Level-order (BFS) traversal using a queue.

Problem. Traverse a binary tree in level order — visit all nodes at depth 0, then all at depth 1, and so on, left to right.

The idea

Depth-first traversals dive down a path; level order is breadth-first, fanning out one rank at a time. The tool for "process in the order you discovered them" is a FIFO queue. Seed it with the root; repeatedly dequeue a node, emit it, and enqueue its children. Because children are enqueued behind everything at the current level, the queue naturally surfaces nodes in level order.

      1
     / \
    2   3
   /   / \
  4   5   6

queue: [1]          -> emit 1, enqueue 2,3
queue: [2,3]        -> emit 2,3, enqueue 4 (under 2), 5,6 (under 3)
queue: [4,5,6]      -> emit 4,5,6

Flat level order — O(n) time, O(n) space

If you just need every node in level order (no per-level grouping), one loop suffices:

List<Integer> levelOrderFlat(TreeNode root) {
    List<Integer> out = new ArrayList<>();
    if (root == null) return out;
    Queue<TreeNode> q = new ArrayDeque<>();
    q.offer(root);
    while (!q.isEmpty()) {
        TreeNode n = q.poll();
        out.add(n.val);
        if (n.left  != null) q.offer(n.left);
        if (n.right != null) q.offer(n.right);
    }
    return out;
}

Grouped by level — the level-size trick

Most interview variants (level grouping, right-side view, zigzag) need to know where each level ends. The clean technique: at the top of each iteration, snapshot q.size() — that is exactly the count of nodes on the current level — and drain precisely that many before moving on.
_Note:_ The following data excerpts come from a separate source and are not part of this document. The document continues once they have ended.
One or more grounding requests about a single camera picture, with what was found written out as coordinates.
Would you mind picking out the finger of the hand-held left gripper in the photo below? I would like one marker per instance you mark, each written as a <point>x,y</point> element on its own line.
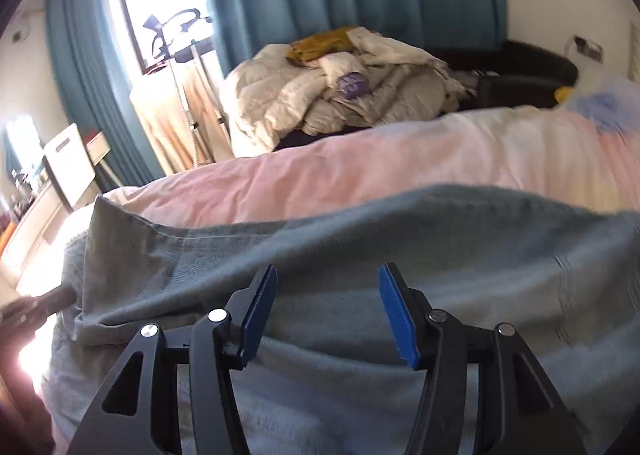
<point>55,301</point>

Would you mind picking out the red edged white board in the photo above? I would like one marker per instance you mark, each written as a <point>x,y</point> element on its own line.
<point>97,147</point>

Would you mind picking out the wavy lit vanity mirror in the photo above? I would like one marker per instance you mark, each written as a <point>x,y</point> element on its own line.
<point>22,140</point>

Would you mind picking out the wall socket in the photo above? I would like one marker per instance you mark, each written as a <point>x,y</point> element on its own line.
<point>587,47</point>

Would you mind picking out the white shirt purple print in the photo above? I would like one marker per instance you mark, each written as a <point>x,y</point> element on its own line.
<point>350,80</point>

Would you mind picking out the group of cosmetic bottles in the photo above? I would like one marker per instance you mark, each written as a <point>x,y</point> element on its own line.
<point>25,180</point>

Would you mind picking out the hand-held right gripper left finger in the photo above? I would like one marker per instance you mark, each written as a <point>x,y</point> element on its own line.
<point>260,315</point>

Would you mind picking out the blue denim jeans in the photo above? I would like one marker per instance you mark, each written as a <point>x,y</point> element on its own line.
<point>350,245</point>

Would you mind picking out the black clothes rack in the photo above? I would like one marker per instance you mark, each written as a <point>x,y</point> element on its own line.
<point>172,35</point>

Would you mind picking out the white dressing table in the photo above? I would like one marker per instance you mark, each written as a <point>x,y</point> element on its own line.
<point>35,235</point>

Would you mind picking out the white backed chair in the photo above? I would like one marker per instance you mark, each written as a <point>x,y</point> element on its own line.
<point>70,165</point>

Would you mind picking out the small yellow object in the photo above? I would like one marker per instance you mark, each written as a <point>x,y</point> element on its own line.
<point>563,94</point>

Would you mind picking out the pastel blue pillow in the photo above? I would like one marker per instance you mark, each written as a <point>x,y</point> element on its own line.
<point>605,100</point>

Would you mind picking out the narrow blue curtain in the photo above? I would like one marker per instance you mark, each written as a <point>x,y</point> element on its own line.
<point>85,75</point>

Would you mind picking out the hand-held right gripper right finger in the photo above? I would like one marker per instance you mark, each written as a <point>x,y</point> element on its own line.
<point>397,320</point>

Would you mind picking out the pile of white clothes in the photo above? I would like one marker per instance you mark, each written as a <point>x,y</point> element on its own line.
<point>280,95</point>

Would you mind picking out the beige hanging garment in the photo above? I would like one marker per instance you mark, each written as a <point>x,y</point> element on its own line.
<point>165,115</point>

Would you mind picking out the mustard yellow garment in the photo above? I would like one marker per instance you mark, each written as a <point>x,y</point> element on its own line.
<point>320,45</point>

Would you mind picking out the pastel pink quilt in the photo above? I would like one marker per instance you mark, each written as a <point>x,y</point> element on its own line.
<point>400,165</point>

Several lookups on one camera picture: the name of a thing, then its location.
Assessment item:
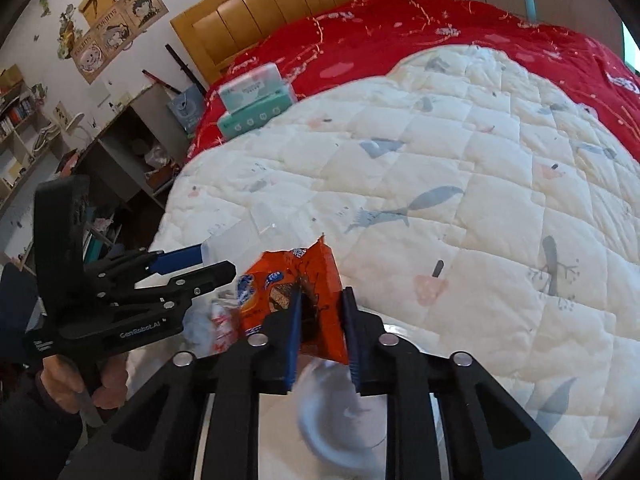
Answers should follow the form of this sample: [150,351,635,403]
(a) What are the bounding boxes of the person's left forearm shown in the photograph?
[0,360,86,480]

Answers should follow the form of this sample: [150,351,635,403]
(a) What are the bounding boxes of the clear plastic container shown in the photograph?
[200,215,286,271]

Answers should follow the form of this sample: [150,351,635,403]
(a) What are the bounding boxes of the wooden bed headboard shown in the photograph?
[170,0,431,86]

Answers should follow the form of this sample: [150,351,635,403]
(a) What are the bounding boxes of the white quilted blanket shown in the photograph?
[125,44,640,480]

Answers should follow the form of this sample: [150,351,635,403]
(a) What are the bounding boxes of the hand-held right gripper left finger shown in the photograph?
[57,280,306,480]

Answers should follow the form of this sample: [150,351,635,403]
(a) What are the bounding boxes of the white paper cup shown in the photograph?
[296,357,393,478]

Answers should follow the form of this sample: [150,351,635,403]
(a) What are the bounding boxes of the white desk lamp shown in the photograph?
[65,112,93,141]

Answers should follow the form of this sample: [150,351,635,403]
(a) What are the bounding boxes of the brown cartoon wall poster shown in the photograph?
[80,0,121,26]
[72,35,108,84]
[120,0,168,23]
[95,7,133,56]

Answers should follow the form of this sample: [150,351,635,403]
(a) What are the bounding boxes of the orange snack wrapper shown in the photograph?
[235,235,351,366]

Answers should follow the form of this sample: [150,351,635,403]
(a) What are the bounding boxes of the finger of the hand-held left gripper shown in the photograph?
[85,243,207,287]
[95,260,237,309]

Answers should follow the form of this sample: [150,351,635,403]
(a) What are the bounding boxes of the white tissue pack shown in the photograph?
[217,62,283,111]

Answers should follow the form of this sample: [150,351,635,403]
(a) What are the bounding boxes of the white bookshelf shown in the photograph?
[0,65,51,201]

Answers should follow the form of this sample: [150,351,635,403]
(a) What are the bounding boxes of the cartoon figure wall sticker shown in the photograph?
[57,5,83,58]

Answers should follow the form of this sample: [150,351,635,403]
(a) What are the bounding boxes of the grey open shelf unit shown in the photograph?
[0,82,183,271]

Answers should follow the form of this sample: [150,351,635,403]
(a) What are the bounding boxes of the person's left hand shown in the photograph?
[37,352,128,413]

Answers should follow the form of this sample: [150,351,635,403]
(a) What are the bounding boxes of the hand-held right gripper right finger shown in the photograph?
[341,286,583,480]

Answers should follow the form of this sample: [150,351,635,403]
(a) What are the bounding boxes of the teal tissue pack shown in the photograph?
[217,82,297,142]

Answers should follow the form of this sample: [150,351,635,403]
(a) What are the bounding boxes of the blue paper bag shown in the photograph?
[166,85,207,133]

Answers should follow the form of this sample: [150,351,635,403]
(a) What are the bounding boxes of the dark toy sword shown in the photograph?
[165,44,208,93]
[142,69,183,95]
List<List<Integer>> levelOrder(TreeNode root) {
    List<List<Integer>> out = new ArrayList<>();
    if (root == null) return out;
    Queue<TreeNode> q = new ArrayDeque<>();
    q.offer(root);
    while (!q.isEmpty()) {
        int levelSize = q.size();              // freeze before adding children
        List<Integer> level = new ArrayList<>(levelSize);
        for (int i = 0; i < levelSize; i++) {
            TreeNode n = q.poll();
            level.add(n.val);
            if (n.left  != null) q.offer(n.left);
            if (n.right != null) q.offer(n.right);
        }
        out.add(level);
    }
    return out;
}

Each node is enqueued and dequeued once — O(n) time. The queue holds at most one full level, which for a complete tree is up to n/2 nodes — O(n) space in the worst case.